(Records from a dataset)
=== Section Start ===
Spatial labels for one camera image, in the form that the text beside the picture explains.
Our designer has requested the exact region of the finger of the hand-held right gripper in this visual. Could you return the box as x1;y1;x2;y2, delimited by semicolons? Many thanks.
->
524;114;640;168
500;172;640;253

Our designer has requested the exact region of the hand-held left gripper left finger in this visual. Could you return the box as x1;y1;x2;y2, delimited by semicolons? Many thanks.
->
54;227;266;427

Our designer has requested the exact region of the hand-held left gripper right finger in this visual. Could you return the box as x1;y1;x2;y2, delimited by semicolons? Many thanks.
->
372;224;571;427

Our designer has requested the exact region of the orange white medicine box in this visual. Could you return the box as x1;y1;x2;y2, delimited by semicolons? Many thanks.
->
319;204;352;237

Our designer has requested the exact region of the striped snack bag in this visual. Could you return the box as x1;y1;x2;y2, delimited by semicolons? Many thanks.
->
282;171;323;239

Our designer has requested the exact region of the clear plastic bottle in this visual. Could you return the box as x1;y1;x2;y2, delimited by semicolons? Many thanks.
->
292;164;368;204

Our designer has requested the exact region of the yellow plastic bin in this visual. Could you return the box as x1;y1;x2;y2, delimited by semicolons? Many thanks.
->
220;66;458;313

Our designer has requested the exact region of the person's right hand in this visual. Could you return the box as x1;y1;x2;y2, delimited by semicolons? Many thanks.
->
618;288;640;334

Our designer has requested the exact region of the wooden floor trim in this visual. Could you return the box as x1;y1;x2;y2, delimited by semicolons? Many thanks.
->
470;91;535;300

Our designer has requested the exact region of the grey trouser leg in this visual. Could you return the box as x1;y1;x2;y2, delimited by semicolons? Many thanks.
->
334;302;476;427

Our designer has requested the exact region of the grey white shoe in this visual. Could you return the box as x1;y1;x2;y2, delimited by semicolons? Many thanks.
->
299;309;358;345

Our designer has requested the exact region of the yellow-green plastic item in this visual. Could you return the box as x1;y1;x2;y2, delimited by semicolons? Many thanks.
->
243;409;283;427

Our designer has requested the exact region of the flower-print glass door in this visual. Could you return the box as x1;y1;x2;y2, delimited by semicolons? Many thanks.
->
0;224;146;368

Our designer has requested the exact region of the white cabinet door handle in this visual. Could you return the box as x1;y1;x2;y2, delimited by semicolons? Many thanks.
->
=== Section End ===
▶ How to complete this task
Your task is to list each line of the records with the word "held".

▶ Result of this exercise
Our designer has requested the exact region of the finger of the hand-held right gripper in this visual. Could you return the box as x1;y1;x2;y2, delimited by semicolons? Many thanks.
Our designer has requested the exact region of the hand-held left gripper left finger in this visual. Could you return the box as x1;y1;x2;y2, delimited by semicolons? Many thanks.
Our designer has requested the exact region of the hand-held left gripper right finger in this visual. Could you return the box as x1;y1;x2;y2, delimited by semicolons? Many thanks.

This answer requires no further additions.